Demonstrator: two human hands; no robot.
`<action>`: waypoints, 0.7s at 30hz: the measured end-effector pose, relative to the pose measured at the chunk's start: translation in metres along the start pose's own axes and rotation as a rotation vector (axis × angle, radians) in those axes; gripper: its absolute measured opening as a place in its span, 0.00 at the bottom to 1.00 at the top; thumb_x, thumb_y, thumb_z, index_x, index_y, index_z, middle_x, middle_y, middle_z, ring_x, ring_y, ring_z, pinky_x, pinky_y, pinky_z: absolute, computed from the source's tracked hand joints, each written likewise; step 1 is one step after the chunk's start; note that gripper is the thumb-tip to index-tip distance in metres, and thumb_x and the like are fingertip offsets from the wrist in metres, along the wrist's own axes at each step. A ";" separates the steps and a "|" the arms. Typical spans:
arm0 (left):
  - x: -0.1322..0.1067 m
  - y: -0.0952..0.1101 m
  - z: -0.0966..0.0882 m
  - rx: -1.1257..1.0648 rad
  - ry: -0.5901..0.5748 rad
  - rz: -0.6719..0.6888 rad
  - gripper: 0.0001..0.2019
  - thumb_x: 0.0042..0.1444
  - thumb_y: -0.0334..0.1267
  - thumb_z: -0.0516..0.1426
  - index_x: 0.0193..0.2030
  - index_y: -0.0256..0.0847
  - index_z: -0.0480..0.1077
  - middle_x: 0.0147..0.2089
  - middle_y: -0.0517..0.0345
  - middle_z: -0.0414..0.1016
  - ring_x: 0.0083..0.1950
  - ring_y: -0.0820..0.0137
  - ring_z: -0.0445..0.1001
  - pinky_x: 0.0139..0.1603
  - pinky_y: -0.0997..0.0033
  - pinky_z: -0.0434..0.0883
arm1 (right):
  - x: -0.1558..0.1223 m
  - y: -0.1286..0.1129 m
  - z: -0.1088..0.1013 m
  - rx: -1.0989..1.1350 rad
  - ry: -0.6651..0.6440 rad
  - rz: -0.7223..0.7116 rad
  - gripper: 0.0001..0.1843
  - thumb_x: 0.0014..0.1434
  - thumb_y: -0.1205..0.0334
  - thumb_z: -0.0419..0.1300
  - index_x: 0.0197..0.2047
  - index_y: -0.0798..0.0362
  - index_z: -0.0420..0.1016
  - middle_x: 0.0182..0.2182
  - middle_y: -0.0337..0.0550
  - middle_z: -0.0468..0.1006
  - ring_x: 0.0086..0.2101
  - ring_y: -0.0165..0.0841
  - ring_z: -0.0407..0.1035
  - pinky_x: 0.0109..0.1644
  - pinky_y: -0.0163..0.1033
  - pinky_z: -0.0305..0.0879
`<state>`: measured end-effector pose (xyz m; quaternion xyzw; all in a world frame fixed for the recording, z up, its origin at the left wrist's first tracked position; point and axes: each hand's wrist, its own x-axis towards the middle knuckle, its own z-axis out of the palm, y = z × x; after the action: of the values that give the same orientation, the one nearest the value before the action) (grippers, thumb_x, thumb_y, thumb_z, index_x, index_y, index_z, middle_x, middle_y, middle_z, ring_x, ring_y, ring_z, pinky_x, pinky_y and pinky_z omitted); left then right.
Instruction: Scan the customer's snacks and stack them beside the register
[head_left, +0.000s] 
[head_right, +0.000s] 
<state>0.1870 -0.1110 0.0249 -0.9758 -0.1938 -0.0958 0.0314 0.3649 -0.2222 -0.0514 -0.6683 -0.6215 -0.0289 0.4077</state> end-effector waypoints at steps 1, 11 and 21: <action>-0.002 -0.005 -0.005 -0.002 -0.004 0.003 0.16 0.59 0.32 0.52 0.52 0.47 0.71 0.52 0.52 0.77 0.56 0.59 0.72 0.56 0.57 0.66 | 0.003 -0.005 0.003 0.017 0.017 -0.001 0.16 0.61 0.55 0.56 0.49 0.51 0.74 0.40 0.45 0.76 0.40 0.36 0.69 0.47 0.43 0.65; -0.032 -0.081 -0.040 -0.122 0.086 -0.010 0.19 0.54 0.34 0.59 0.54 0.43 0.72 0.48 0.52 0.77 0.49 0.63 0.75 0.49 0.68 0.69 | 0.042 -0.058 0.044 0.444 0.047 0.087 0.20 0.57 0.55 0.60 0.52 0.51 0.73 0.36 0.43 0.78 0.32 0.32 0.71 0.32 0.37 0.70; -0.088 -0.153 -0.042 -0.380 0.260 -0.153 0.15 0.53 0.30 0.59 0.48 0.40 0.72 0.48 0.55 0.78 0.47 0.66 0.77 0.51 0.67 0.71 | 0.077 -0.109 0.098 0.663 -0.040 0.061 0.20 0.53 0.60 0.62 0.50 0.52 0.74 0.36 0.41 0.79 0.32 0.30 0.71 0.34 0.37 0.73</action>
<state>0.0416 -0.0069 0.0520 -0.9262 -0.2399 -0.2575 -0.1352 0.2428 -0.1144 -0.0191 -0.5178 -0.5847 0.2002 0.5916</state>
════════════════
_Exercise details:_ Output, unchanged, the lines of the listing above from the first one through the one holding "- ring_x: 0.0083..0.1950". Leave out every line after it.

_Solution:_
Demonstrator: two human hands; no robot.
`<action>`: waypoints, 0.7s at 30hz: the measured end-effector pose, relative to the pose measured at the chunk's start: translation in metres along the start pose's own axes and rotation as a rotation vector (axis × angle, radians) in those axes; gripper: its absolute measured opening as a place in its span, 0.00 at the bottom to 1.00 at the top; thumb_x, thumb_y, thumb_z, index_x, index_y, index_z, middle_x, middle_y, middle_z, ring_x, ring_y, ring_z, pinky_x, pinky_y, pinky_z: absolute, computed from the source's tracked hand joints, each written likewise; step 1 is one step after the chunk's start; note that gripper is the thumb-tip to index-tip distance in metres, and thumb_x and the like are fingertip offsets from the wrist in metres, along the wrist's own axes at each step. A ";" separates the steps and a "|" the arms. Typical spans:
arm0 (left):
  - x: -0.1322..0.1067 m
  - y: -0.0952..0.1101 m
  - z: -0.0966..0.0882 m
  - rx: -1.1257..1.0648 rad
  - ry: -0.5901..0.5748 rad
  - rz: -0.6719..0.6888 rad
  - gripper: 0.0001..0.2019
  - thumb_x: 0.0042..0.1444
  - thumb_y: -0.0334..0.1267
  - thumb_z: -0.0516..0.1426
  - index_x: 0.0193..0.2030
  - index_y: -0.0256..0.0847
  - index_z: -0.0480..0.1077
  - middle_x: 0.0147..0.2089
  - middle_y: -0.0517..0.0345
  - middle_z: -0.0414..0.1016
  - ring_x: 0.0083..0.1950

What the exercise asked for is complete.